ウクライナ戦争がもたらす日本車メーカーへの「ヤバい影響」
ロシアによるウクライナ侵攻は、日本の自動車メーカーにも深刻な影響を及ぼすことになるかもしれない――。
「人がいなくても道具がなくても車は作れますが部品だけはどうにもなりません」
そう嘆くのは、東海地方の自動車製造工場で生産管理に携わるAさんだ。Aさんが勤める工場では、これまで何度か生産調整のために稼働が停止されてきた。
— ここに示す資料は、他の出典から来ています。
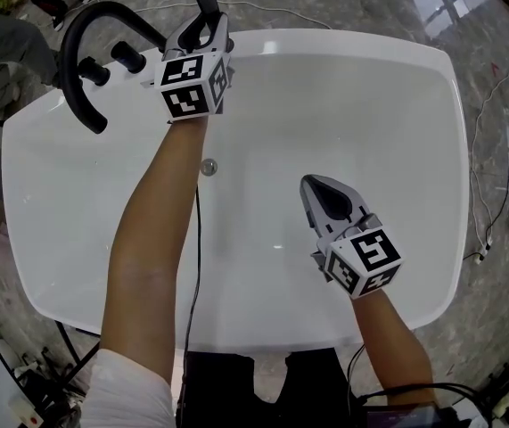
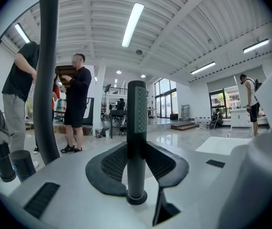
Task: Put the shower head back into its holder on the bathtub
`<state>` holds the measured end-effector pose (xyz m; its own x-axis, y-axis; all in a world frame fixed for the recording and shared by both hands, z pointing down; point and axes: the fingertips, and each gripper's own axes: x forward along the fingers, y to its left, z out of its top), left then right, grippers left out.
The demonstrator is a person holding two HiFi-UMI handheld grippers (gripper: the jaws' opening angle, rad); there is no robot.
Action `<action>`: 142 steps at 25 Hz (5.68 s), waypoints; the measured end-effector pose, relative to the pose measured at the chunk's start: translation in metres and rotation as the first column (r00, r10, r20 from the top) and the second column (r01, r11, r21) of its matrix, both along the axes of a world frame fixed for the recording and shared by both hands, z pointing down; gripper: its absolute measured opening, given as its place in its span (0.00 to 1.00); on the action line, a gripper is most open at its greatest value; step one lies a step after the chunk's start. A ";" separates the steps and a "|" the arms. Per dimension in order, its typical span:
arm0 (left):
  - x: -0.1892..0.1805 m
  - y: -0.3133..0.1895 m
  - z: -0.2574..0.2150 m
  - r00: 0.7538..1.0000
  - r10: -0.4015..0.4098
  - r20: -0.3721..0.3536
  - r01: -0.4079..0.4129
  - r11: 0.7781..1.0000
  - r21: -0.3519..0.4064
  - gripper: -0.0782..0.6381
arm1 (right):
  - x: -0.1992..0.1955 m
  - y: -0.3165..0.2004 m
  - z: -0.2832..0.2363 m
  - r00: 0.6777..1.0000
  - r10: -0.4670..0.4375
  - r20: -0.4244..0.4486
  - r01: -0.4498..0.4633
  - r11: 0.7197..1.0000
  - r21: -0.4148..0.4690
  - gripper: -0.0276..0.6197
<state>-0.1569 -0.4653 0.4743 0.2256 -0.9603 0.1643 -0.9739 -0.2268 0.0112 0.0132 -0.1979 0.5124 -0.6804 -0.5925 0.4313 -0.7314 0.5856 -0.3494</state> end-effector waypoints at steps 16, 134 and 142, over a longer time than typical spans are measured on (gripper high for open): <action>0.004 -0.002 0.016 0.998 0.041 0.055 -0.037 0.997 -0.070 0.29 | 0.004 0.006 0.005 1.000 0.028 -0.001 -0.028 1.000 -0.001 0.06; 0.121 0.827 -0.542 0.997 0.077 -0.026 -0.072 0.987 0.147 0.13 | 0.107 0.498 -0.568 0.996 -0.081 0.034 0.054 0.867 0.495 0.06; 0.091 0.822 -0.535 0.994 0.094 -0.052 -0.085 0.986 0.145 0.13 | 0.078 0.499 -0.562 0.997 -0.071 0.021 0.051 0.870 0.490 0.06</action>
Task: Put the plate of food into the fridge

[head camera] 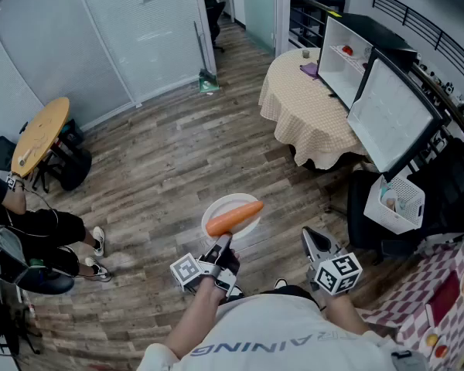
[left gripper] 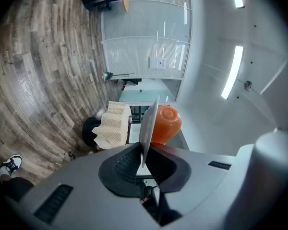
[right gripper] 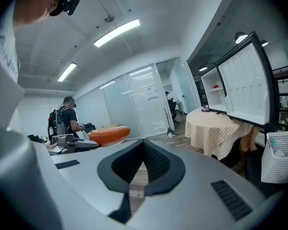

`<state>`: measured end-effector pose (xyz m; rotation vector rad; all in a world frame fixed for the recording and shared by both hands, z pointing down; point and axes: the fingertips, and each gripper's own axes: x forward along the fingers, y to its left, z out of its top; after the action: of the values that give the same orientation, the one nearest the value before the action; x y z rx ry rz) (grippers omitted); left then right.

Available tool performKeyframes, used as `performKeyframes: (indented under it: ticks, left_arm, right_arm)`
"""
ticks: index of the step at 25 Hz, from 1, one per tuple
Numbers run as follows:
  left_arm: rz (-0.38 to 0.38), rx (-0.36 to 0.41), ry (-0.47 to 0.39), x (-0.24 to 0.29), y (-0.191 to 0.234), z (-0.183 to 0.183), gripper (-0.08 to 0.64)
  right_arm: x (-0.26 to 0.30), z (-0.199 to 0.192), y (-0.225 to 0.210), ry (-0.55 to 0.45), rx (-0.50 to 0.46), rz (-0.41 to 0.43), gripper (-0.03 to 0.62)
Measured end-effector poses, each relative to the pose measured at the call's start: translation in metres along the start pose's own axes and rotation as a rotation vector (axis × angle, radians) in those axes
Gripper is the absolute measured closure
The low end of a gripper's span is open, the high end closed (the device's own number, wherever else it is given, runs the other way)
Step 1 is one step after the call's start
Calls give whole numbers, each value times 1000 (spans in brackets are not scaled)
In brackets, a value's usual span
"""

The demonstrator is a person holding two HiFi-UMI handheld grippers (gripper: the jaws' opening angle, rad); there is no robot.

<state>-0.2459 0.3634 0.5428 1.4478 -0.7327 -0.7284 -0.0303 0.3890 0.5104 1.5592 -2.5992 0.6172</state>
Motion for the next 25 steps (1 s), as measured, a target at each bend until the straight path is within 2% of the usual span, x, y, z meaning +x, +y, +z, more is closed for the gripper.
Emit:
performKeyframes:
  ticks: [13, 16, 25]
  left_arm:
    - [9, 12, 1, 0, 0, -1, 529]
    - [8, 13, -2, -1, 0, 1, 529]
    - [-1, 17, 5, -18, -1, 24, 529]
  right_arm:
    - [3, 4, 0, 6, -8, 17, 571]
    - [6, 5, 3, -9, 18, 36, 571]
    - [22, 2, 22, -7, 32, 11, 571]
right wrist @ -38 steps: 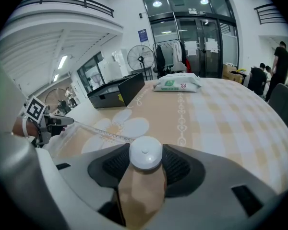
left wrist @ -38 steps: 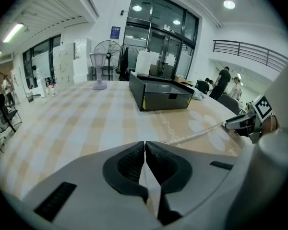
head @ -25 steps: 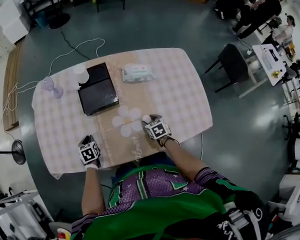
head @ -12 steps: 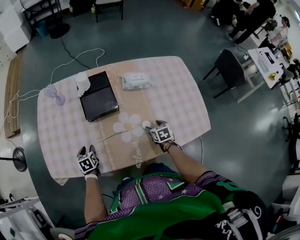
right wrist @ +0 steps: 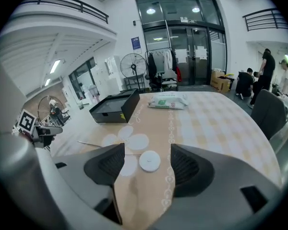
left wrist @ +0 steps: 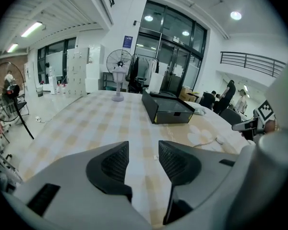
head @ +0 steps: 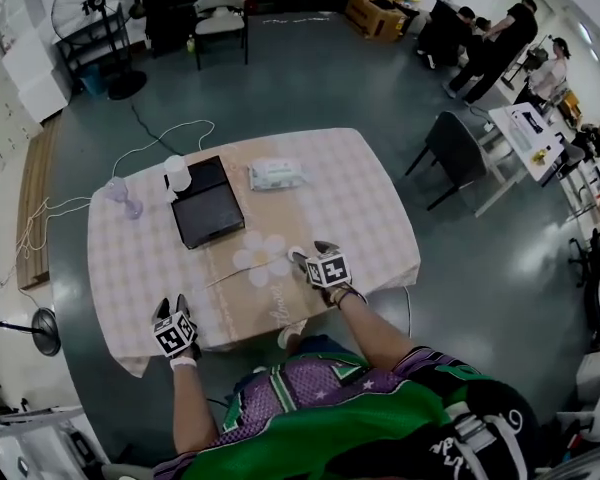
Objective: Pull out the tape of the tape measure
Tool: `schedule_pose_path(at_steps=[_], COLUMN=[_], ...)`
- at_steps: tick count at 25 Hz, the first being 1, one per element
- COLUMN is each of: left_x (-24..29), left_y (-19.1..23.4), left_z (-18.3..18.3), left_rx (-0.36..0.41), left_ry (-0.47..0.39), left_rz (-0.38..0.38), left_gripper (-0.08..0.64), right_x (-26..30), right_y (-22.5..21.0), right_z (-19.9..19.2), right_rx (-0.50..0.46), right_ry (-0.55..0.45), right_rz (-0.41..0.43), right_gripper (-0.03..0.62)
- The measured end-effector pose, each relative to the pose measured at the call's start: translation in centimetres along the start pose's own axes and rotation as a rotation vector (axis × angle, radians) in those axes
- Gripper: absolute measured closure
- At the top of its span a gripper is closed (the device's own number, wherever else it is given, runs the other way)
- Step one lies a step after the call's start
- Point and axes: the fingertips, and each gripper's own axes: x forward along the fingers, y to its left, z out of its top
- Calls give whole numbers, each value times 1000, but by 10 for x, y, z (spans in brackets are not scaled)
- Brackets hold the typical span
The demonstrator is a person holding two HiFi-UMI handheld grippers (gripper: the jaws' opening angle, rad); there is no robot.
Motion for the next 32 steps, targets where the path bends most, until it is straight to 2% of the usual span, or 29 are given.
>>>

「お客様をこれ以上待たせるわけにはいかないと、綱渡りの日々です。自動車はどんなに小さな部品でも一つでも足りなければ完成させることができません。メーカーもいろいろと対策を講じていますが……。非稼働の際には、従業員は有給を与えられている状況です」
新車の生産が遅れている原因の一つは、半導体不足である。だが、最近になって別の部品の不足も自動車生産に大きな影響を及ぼすようになった。
それが、「ワイヤーハーネス」という部品だ。
「ワイヤーハーネス」とは、言うなれば「電線の束」である。表に出ているモノではないため一般のドライバーが目にする機会は少ないが、人間でいえば血管や神経のような役割を担っている重要な部品だ。自動車の電動化が急速に進む昨今、「ワイヤーハーネス」需要は世界的に高まっている。


同じ車種であってもグレードごとに組み方が異なることがあり、現代においても「ワイヤーハーネス」の生産はほぼ手作業で行われている。典型的な労働集約産業であるため、製造コストの安いウクライナなど東欧の国々で多く生産されている。そこにロシア軍の侵攻があったため、多くの工場が稼働停止を余儀なくされているのだ。
生産拠点を移そうにも3~10ヵ月かかるとされており、また、他車用に生産された「ワイヤーハーネス」を流用させるのも大変難しい部品なのである。
ウクライナ侵攻の影響をもろに受けたのは、同地に多くの生産拠点を持っていたドイツ車メーカーだ。独自に入手した「ポルシェの生産中止日程」を見ると、3月上旬からほとんどのポルシェが生産停止に追い込まれていることがわかる。

日本にもその影響は及ぶことになりそうだ。
「日本向けの『ワイヤーハーネス』は、その多くがベトナムやインドネシアなどの工場で生産されています。そのため、ウクライナ侵攻による直接の影響は少ないと考えられていました。しかし、ウクライナの工場停止によって『ワイヤーハーネス』の絶対数が不足することは間違いない。
製造メーカーの企業努力で今のところなんとか供給に問題は起きていませんが、戦争が長引きコロナの再流行が起きれば、日本の自動車メーカーが『ワイヤーハーネス』不足に陥る可能性はゼロではないのです」(大手部品メーカー社員)
ウクライナ侵攻前から、日本では半導体不足とコロナ禍の影響で部品調達が困難になっていた。それによって、新車の納車が著しく遅れる状況が続いていたのだ。昨年8月に発表された新型ランドクルーザー300は最大4年待ち。3年前に発売されたスズキジムニーは現在でも納車に1年以上掛かるという状況だ。
そんなコロナ禍による部品不足からようやく立ち直りかけてきたところに起きた、ロシアによるウクライナ侵攻。3月18日には、挽回生産に取り組んでいたトヨタ自動車が「4~6月の世界生産計画を引き下げる」と発表した。
仕入れ先の人員体制や設備能力なども勘案しながら安全・品質を最優先に健全な職場環境を整備するという。具体的には、4月のグローバル生産台数は年初に計画した90万台から15万台減の75万台に引き下げる。国内25万台、海外50万台という内訳だ。4~6月のグローバル生産台数は平均で月80万台程度になる。
トヨタ以外の日本の大手自動車メーカーも、コロナ禍とウクライナ侵攻による打撃から、部品供給を行うサプライチェーンを守るための措置を発表している。
なお、新車の供給が滞っていることから、昨今は空前の中古車ブームとなっており、1台当たりの中古車落札価格の平均は100万円を超えた。現在納車を待っている方々はまだガマンを強いられそうだ。